- [Exercise] Answer with a number only: how many lines of the data contain "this"?

:: Supplied data ::

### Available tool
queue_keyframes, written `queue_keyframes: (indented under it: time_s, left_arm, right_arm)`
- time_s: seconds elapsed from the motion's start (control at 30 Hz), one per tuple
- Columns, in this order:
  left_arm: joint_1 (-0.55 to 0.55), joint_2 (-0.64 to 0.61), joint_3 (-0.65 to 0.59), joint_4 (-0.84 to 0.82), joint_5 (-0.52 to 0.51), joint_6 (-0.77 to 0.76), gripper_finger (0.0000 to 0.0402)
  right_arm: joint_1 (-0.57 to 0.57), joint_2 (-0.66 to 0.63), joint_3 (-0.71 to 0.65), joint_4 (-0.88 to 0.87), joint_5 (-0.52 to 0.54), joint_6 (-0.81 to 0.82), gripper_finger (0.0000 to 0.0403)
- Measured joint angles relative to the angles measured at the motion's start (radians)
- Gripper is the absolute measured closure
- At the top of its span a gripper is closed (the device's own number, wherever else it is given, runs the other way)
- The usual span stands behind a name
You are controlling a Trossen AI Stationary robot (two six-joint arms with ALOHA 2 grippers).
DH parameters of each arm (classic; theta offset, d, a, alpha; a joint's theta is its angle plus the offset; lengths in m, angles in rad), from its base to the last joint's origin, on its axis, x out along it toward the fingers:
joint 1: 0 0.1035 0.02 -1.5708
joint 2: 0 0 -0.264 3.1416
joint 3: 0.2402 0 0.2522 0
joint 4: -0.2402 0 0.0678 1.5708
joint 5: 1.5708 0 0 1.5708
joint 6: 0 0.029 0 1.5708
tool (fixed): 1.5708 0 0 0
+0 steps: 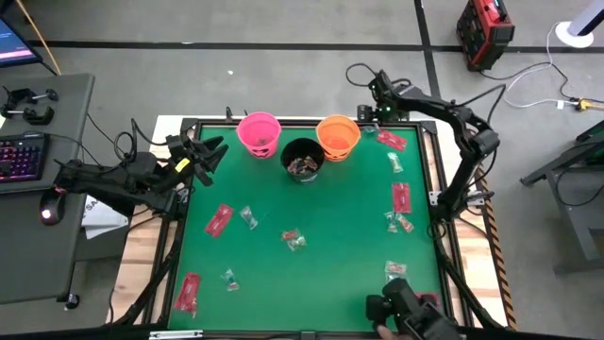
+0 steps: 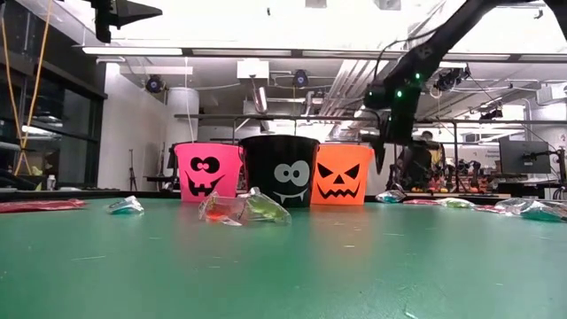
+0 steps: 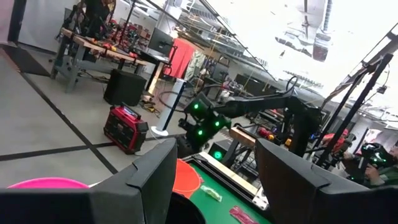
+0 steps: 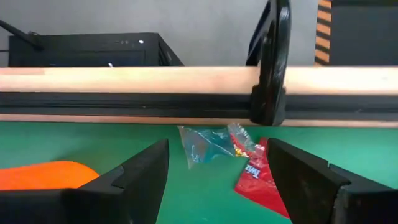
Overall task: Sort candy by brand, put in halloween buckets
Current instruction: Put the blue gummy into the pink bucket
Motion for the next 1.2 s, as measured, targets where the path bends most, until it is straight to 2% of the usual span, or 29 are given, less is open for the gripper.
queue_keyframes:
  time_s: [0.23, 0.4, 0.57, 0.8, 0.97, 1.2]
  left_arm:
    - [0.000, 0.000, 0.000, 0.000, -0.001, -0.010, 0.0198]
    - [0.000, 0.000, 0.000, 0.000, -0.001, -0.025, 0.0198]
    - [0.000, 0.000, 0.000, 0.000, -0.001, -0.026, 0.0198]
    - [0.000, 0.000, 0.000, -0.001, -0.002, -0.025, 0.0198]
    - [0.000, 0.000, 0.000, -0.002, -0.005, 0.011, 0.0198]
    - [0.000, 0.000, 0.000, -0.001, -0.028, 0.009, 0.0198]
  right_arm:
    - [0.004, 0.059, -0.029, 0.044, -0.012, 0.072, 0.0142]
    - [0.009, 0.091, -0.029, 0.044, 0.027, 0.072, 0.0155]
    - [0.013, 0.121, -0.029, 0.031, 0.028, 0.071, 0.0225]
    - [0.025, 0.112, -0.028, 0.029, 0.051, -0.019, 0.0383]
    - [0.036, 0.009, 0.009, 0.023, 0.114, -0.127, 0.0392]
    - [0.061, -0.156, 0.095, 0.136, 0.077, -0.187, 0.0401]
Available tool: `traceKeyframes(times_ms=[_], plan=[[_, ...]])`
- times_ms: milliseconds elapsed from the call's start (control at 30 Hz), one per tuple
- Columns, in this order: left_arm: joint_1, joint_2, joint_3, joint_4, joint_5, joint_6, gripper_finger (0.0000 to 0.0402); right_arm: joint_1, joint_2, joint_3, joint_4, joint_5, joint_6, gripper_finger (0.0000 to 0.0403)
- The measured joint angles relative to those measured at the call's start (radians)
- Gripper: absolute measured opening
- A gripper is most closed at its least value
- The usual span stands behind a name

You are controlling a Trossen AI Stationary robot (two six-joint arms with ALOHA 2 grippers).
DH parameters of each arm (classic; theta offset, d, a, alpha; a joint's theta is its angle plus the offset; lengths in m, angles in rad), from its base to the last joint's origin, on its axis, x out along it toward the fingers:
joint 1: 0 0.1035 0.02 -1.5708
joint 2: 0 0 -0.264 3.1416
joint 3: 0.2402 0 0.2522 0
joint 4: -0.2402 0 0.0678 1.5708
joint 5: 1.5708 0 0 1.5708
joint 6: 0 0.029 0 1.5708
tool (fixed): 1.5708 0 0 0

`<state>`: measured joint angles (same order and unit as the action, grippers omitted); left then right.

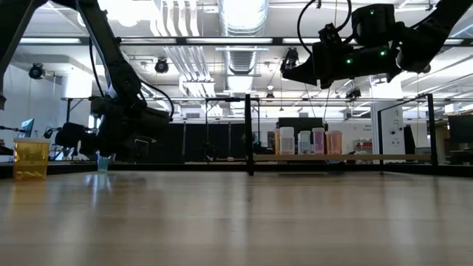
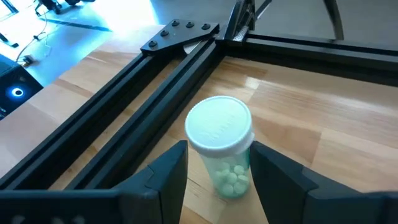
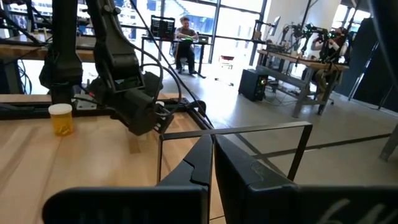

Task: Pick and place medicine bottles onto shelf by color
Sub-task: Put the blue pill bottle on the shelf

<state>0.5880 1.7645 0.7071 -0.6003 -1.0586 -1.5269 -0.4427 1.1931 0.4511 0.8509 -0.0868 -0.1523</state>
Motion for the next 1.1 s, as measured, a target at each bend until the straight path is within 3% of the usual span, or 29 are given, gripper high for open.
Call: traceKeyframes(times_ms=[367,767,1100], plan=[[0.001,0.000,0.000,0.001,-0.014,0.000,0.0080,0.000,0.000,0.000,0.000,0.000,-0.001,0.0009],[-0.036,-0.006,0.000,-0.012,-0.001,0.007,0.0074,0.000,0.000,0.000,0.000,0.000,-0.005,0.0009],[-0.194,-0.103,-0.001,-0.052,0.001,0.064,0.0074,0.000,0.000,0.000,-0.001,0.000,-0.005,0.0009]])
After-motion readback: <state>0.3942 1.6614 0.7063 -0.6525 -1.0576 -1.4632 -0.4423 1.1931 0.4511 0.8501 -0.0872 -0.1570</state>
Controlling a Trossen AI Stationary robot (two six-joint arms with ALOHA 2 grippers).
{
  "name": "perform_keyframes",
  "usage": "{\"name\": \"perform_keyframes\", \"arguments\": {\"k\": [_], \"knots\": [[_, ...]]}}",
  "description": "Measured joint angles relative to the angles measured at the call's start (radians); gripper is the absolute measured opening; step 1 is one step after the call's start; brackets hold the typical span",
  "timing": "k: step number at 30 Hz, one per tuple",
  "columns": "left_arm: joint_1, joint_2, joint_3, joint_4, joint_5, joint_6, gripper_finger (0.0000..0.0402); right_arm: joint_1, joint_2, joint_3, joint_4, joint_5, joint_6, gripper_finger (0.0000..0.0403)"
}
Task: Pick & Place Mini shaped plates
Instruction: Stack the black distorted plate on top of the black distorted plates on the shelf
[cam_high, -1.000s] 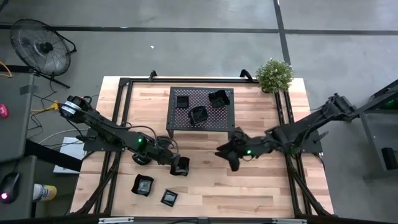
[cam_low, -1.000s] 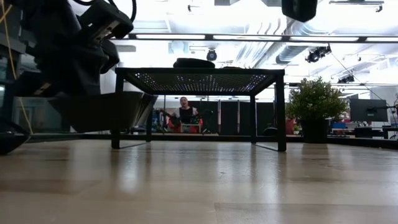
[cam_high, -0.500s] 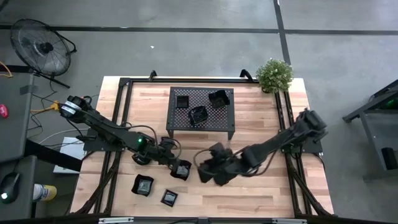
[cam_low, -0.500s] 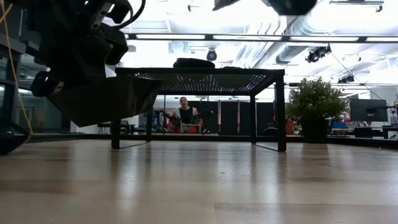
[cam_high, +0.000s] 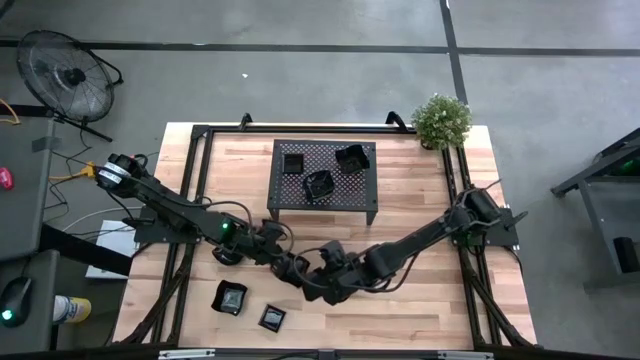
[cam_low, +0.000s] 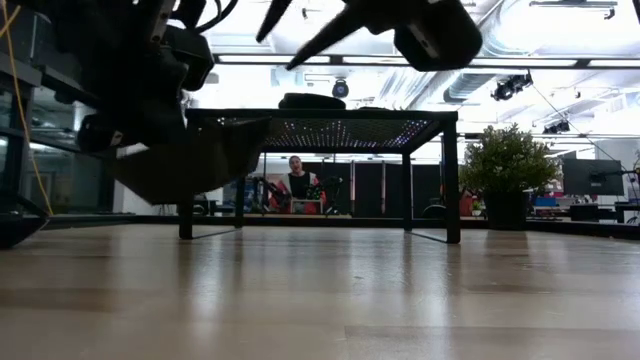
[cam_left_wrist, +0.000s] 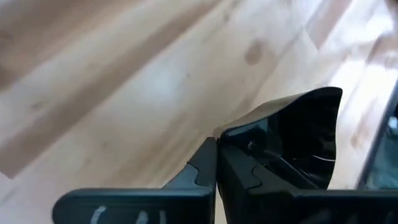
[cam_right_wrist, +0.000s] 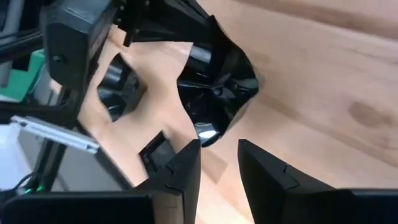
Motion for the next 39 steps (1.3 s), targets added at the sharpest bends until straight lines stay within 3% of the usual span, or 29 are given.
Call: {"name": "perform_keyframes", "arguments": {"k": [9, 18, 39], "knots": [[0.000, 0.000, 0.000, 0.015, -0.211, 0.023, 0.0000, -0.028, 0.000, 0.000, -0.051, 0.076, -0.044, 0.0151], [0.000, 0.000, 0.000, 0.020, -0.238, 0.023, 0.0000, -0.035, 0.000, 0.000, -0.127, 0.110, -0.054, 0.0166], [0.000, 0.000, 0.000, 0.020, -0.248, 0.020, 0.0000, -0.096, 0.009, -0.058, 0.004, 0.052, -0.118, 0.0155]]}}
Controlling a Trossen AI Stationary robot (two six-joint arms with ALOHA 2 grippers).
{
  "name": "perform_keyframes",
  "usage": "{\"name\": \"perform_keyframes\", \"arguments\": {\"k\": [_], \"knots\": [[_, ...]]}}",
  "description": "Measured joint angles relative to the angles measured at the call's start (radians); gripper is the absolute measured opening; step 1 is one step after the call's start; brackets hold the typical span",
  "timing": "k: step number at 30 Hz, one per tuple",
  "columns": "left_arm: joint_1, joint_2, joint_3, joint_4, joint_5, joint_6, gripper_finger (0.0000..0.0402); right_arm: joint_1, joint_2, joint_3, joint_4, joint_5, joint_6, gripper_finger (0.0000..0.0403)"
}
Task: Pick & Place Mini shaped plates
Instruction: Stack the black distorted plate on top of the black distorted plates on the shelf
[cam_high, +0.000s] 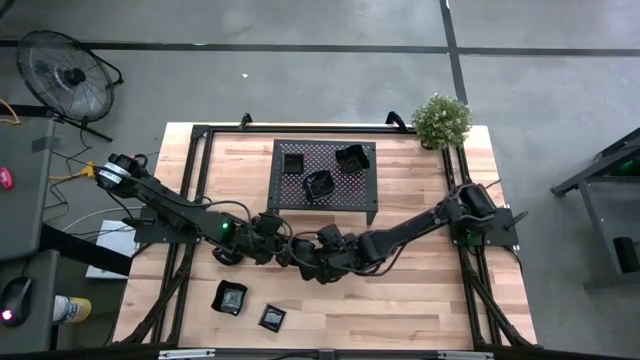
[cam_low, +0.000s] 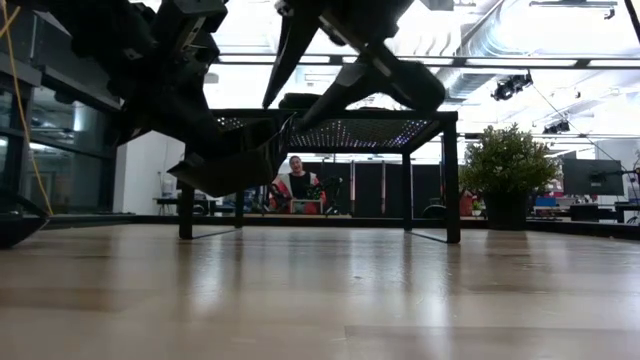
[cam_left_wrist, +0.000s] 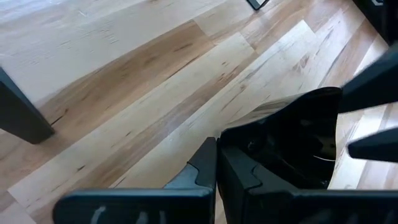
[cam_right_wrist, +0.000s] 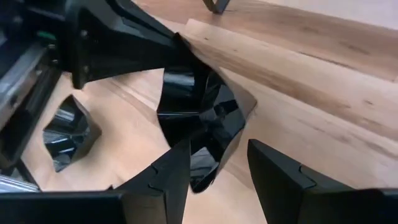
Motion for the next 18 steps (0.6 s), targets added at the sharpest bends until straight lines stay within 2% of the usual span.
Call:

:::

- [Result below] 2